V. PLAINTIFFS’ PUERTO RICO LAW CLAIMS
When a district court has original jurisdiction over a claim, it also has supplemental jurisdiction over state law claims that form part of the same case or controversy. 28 U.S.C. § 1367(a). Because plaintiffs’ EMTALA screening claim remains, the Court may exercise supplemental jurisdiction over state law claims that “derive from a common nucleus of operative fact.” United Mine Workers v. Gibbs, 383 U.S. 715, 725, 86 S.Ct. 1130, 16 L.Ed.2d 218 (1966). A court should consider “the values of judicial economy, convenience, .fairness, and comity in order to decide whether to exercise jurisdiction over a case brought in that court involving [supplemental] state-law claims.” Carnegie-Mellon Univ. v. Cohill, 484 U.S. 343, 350, 108 S.Ct. 614, 98 L.Ed.2d 720 (1988). In light of these factors, as well as plaintiffs’ remaining EMTALA claim to ground jurisdiction, the Court will exercise its supplemental jurisdiction over plaintiffs’ Puer-to Rico law claims.
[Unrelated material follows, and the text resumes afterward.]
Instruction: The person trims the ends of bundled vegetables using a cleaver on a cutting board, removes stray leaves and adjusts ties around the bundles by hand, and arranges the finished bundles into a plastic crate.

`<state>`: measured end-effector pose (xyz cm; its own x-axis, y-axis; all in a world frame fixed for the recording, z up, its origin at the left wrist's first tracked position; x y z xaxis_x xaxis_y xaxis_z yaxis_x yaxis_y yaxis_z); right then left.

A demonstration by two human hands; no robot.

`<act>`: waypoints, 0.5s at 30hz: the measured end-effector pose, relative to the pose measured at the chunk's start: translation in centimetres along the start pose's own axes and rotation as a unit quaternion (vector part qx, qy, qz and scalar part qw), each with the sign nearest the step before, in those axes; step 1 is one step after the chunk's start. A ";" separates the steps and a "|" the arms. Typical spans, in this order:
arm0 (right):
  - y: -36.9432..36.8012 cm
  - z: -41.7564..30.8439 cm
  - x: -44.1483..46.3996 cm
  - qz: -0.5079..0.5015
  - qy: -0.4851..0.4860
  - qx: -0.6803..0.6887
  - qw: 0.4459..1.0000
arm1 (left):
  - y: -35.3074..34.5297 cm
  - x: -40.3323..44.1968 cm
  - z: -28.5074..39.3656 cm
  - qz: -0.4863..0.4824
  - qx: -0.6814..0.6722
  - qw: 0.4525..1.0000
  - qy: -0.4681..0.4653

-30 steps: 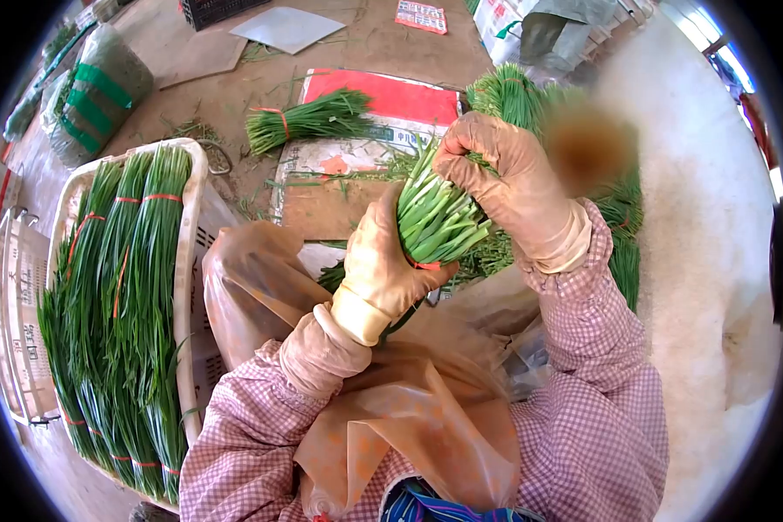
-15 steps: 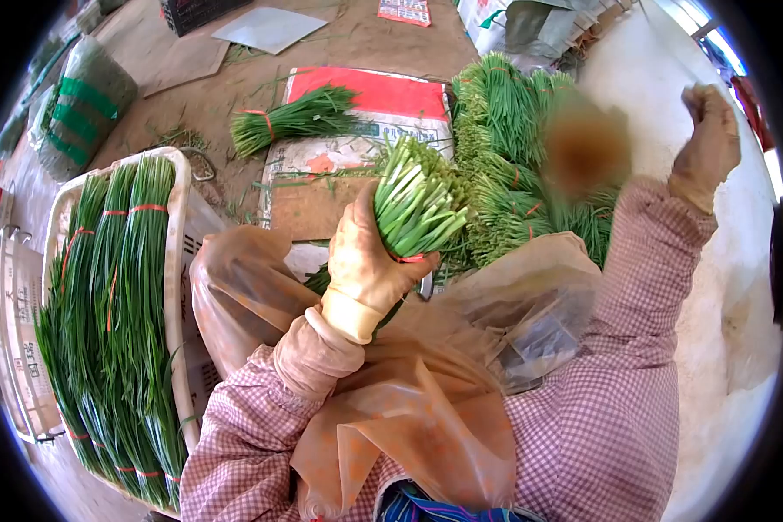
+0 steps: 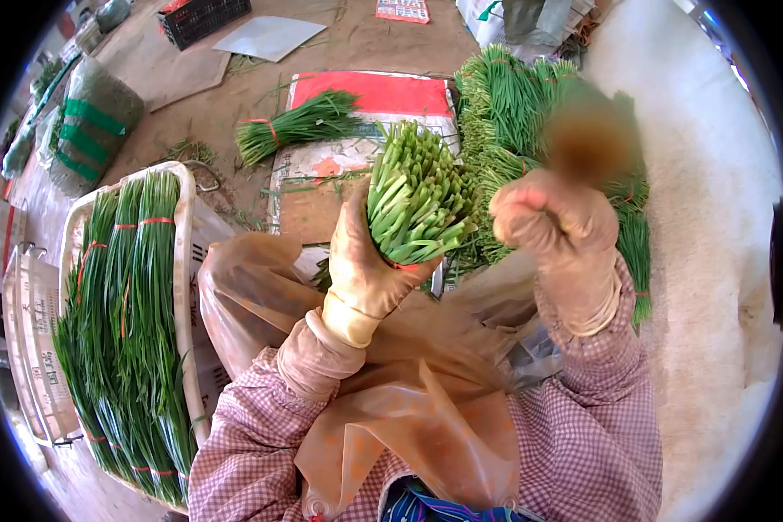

Accordingly, defendant HSG’s motion to dismiss plaintiffs’ Puerto Rico law claims is DENIED.
VI. CONCLUSION
For the reasons expressed above, the Court GRANTS defendant HSG’s motion to dismiss the EMTALA stabilization claim. Plaintiffs’ EMTALA stabilization claim is DISMISSED WITH PREJUDICE. The Court DENIES defendant HSG’s motion to dismiss the EMTALA screening claim and the supplemental Puerto Rico law claims.
IT IS SO ORDERED.
. Pursuant to the defendant hospital’s triage policy in Cruz-Queipo, emergency room patients are classified into one of four categories, where "Category I encompasses the most serious conditions" and "Categories II, III, and IV encompass progressively less serious conditions.” Cruz-Queipo, 417 F.3d at 68.
. To the extent that plaintiffs allege that HSG violated EMTALA when it "fail[ed] to transfer [Adams] to a trauma center immediately after he was accepted by the recipient hospital, Puerto Rico Medical Center,” see Docket No. 1 at ¶ 23, the Court also DISMISSES this claim because EMTALA "does not impose any positive obligation on a covered hospital to transfer a critical patient under particular circumstances to obtain stabilization at another hospital." See Fraticelli-Torres, 300 Fed. Appx. at 7 (“A hospital’s negligent medical decision not to transfer a critical patient promptly to another hospital to receive necessary treatment might trigger state-law medical malpractice liability, but it could not constitute an EMTALA anti-dumping violation.”).
. Consideration of the documents would not alter the Court’s dismissal of the EMTALA stabilization claim because, as explained above, it is uncontested that HSG never transferred Adams -and the EMTALA stabilization duty applies only when transfer occurs.